• flashbacklerde kullanılan ses assassin's creeddeki bi sese benziyor. tam cıkartamadım.
  • bana her bölüm '' lan kesin bu bölümde ferhat gelecek, ortalığın amına koyacak'' dedirten ama sıradanlaşan bir dizi. kuzeyin sesini çıkartma, karşı gelme sahnesi olduğunda bu da hayalmiş alışkanlığını getiriyor, sezon finalinde patlamalı sahne olduğunda rüya çıkarsa hiç şaşırmam.
  • italya da yıllarca babasından ayrı kalıp, üstelik moda tasarımı eğitimi aldıktan sonra, bir iş gezisinden evine dönerken ''babam ne der acaba'' diye yusuflayıp tedirgin olan zeynep adlı karaktere sahip dizi. bu kız ne kadar cabuk adapte olmuş la bizim ülkeye... üstelik moda tasarımı gibi yaratıcı düşünce isteyen bir bölümde okumuşken, italyan elemanların romantik triplerini görmüşken, yaşadıgı ortama uyum sağlamadan zonk diye kezbana dönüşüverdi. hoş milano belki istanbul un yanında köydür ama bari biraz geçiş süreci yaşasaydı, iyiydi.
  • acilen bayık bayık bakan simayın ortadan kaldırılması gereken , zeynebin cemre ile kuzeyin arasından çıkıp geri gitmesi gereken , güneyin hırslarına kurban gitmesi galip gelmemesi gereken , kuzeye artık babasının bağırmaması gereken , e artık kuzeyinde ezilmemesi gereken bizi izlerken tüketmemesi gereken , bu arada sundaymenin muhtesem esprilerinin devam etmesi gereken dizi
  • cemre'nin göğüslerinin banu'nunkinden daha büyük olduğunu bir kez daha gözler önüne seren dizidir. evet ben de banu'yu fiziken beğeniyorum ama antalya tatilinde bikiniyle görmüştük bu arkadaşların yazlık hallerini. bu plan bana, "oha lan n'ooluyoruz" dedirtti resmen... tövbeler olsun.

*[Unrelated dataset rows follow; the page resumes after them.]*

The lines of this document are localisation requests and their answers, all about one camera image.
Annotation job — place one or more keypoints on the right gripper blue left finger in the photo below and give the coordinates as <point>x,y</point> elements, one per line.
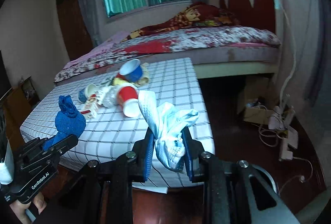
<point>148,145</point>

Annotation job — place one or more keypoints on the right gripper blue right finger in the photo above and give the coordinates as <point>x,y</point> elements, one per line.
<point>187,141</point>

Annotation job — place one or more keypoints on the white light-blue cloth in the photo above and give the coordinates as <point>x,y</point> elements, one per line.
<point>166,123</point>

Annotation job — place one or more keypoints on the red white paper cup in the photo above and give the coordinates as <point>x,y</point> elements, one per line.
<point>127,99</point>

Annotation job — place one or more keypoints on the blue cloth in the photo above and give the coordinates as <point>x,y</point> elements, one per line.
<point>68,121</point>

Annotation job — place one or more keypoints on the white plastic wrapper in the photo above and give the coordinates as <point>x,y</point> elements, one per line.
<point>107,96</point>

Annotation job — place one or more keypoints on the red white cigarette box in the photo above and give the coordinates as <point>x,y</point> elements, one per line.
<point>90,108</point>

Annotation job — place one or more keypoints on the blue white paper bowl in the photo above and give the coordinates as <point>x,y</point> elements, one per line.
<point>131,70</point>

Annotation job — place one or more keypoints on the small blue white cup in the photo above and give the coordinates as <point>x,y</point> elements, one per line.
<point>85,93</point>

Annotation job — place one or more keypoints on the left hand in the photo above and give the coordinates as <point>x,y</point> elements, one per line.
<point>19,209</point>

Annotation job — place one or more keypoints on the white grid tablecloth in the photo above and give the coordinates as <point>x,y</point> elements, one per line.
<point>110,134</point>

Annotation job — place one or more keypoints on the dark wooden cabinet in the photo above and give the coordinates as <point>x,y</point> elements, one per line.
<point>17,104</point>

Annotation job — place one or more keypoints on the cardboard box under bed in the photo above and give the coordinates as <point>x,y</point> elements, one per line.
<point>254,102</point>

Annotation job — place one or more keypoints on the bed with floral sheet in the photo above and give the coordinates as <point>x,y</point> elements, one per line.
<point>208,45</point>

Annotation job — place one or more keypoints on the white power strip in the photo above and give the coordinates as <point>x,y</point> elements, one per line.
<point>284,132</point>

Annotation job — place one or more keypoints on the pink sheet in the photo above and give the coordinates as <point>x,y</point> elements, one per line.
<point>106,45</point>

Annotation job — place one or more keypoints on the brown wooden door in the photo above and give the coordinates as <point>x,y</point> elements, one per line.
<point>75,35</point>

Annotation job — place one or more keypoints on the red patterned blanket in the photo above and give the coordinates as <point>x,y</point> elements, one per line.
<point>198,14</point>

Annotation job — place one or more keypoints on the red heart headboard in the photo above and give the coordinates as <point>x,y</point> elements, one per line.
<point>260,14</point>

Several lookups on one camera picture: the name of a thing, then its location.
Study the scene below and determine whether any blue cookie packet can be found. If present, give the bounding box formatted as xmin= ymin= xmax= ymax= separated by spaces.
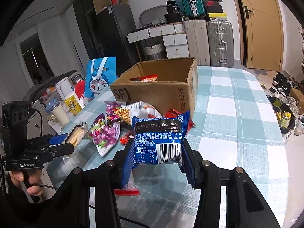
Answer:
xmin=120 ymin=111 xmax=190 ymax=188

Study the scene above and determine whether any white noodle snack bag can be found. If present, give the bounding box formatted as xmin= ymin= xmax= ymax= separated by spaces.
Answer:
xmin=129 ymin=75 xmax=158 ymax=82

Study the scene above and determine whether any person's left hand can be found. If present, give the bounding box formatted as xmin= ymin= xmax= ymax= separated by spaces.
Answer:
xmin=9 ymin=170 xmax=43 ymax=196

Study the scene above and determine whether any beige wafer packet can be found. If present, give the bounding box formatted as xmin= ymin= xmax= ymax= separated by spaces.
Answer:
xmin=64 ymin=121 xmax=89 ymax=148

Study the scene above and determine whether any white cup blue lid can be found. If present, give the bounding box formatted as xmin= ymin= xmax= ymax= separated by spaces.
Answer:
xmin=45 ymin=97 xmax=70 ymax=126

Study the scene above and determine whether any yellow drink carton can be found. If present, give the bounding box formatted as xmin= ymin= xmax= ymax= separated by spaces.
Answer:
xmin=64 ymin=91 xmax=82 ymax=116

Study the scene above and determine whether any plaid tablecloth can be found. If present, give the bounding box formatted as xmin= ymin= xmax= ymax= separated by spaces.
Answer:
xmin=45 ymin=65 xmax=289 ymax=228

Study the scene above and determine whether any blue Doraemon tote bag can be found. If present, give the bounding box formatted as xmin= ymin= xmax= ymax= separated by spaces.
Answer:
xmin=84 ymin=57 xmax=117 ymax=98

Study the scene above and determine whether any white purple snack bag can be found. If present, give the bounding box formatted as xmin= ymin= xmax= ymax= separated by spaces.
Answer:
xmin=114 ymin=101 xmax=162 ymax=125

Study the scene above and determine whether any black trash bin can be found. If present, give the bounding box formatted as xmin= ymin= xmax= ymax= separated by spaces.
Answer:
xmin=267 ymin=95 xmax=296 ymax=134

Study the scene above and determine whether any red snack bag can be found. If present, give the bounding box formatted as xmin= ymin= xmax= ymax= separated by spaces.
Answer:
xmin=163 ymin=108 xmax=196 ymax=135

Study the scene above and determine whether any SF cardboard box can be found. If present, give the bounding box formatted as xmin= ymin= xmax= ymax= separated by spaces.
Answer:
xmin=110 ymin=58 xmax=198 ymax=116

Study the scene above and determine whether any woven laundry basket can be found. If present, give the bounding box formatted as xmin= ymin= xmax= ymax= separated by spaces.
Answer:
xmin=144 ymin=42 xmax=166 ymax=61

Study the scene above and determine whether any black refrigerator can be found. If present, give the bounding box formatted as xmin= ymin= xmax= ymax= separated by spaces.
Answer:
xmin=96 ymin=5 xmax=139 ymax=76

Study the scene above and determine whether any white drawer desk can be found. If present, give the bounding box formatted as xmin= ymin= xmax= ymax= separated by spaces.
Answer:
xmin=127 ymin=22 xmax=190 ymax=59

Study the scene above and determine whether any silver suitcase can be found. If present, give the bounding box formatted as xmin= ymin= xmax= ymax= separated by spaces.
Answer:
xmin=207 ymin=21 xmax=234 ymax=68

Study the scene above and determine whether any beige suitcase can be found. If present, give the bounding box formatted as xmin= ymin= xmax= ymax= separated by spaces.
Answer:
xmin=183 ymin=20 xmax=210 ymax=66

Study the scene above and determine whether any wooden door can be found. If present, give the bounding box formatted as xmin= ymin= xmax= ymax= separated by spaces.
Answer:
xmin=234 ymin=0 xmax=283 ymax=72

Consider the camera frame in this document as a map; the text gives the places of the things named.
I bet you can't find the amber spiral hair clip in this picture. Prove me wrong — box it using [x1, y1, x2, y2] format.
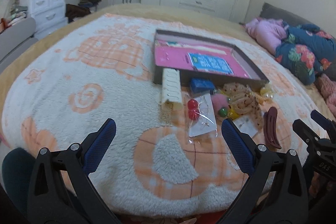
[251, 92, 265, 105]

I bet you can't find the pink fluffy pompom clip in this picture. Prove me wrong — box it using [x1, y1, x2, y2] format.
[211, 93, 229, 113]

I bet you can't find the pink knitted cloth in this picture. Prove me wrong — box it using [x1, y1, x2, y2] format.
[316, 74, 336, 116]

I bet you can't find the white drawer cabinet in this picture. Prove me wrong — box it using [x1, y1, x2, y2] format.
[21, 0, 68, 40]

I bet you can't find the pink booklet in tray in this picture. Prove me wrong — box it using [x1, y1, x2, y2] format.
[154, 40, 251, 79]

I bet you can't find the brown cardboard tray box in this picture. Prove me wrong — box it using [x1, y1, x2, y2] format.
[153, 29, 269, 90]

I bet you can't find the dotted mesh bow clip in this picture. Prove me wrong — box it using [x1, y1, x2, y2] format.
[223, 83, 264, 129]

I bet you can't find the yellow bangles packet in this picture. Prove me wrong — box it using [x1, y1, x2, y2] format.
[217, 106, 240, 120]

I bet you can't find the pink padded jacket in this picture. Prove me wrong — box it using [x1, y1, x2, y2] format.
[244, 18, 287, 56]

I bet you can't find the dark clothes pile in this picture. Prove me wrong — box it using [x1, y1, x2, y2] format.
[66, 0, 101, 23]

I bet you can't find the dark red banana clip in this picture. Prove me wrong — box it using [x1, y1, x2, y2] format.
[264, 107, 282, 149]

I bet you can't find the red bead earrings packet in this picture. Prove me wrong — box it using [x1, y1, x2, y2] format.
[183, 92, 218, 144]

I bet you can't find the pearl earrings card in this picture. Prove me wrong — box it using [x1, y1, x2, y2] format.
[234, 116, 259, 138]

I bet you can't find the tan bedspread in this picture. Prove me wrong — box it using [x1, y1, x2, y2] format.
[0, 3, 336, 119]

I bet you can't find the blue floral quilt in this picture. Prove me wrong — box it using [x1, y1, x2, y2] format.
[275, 22, 335, 85]

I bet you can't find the small blue jewelry box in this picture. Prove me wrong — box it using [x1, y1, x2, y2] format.
[190, 78, 215, 94]

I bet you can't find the grey chair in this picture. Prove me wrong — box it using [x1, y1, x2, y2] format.
[0, 18, 38, 73]

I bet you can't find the cream white hair claw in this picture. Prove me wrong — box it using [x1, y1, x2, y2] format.
[161, 68, 183, 111]

    ilgili video için buradan
  • o kadar senaryo saçmalamasına rağmen hala kendisini izleten dizi. oyunculuklar ve hikaye belki düzelir umudu olmasa sözlükçülerce izlenmeyeceği açıkça bellidir.
  • 2011 - 2012'nin en fiyasko ve şişirme dizisi. kıvanç tatlıtuğ hatırına devam ettiriliyor ama en büyük rakibi muhteşem yüzyıl tarafından artık ikiye üçe katlanmış durumdadır, tam anlamıyla gümlemiştir.
  • kafayı kuzeyın ve güneyin çocukluk fotoğraflarına taktığım dizidir. bu iki kardeş taş çatlasa 23-24 yaşında değiller mi. nasıl oluyor da çocuklukları 90'lı yıllarda geçen kardeşlerin çocukluk fotoğrafları siyah beyaz, eskimiş, rengi solmuş falan oluyor. ben bile 82 doğumluyum siyah beyaz foto yok çocukluğuma ait.
  • şimdi senaristlere iki çift lafım var. bakın sevgili senaristler;

    reytingleri kuzey reis'e öyle türkü söylettirmekle artık arttıramassınız. sikseniz izlemem diziyi. neden peki? o simay'ı ya öldürün ya siktir edip yollayın o zaman eyvallah izleriz tekrar. her bölümde söylesin o güzel türküleri dinleriz. ama o kız ölecek abi o kadar!
  • o kadar berbat bir diziye dönüşmüştür ki anlatamam. bir de üstüne bölüm başına 2 saat olacak şekilde çekiyorlar bunu. benim için bu kadar berbat bir diziye dönüşmesinin en önemli 2 detayına gelecek olursak;

    1- senaristler olayları birbirine bağlamaktan o kadar acizler ki, bir şeyin öğrenilebilmesi için her bölüm en az 2 kişinin kapıyı, telefonu, duvarı vs. dinlemesi gerekiyor. yani gerçek hayatta insanlar cidden bu derece dinleme meraklısıysa işimiz iş arkadaş. bu ne yahu, dikkat edin, siz de her bölümde en az 2 kişinin kapıyı vs. dinlediğini göreceksiniz.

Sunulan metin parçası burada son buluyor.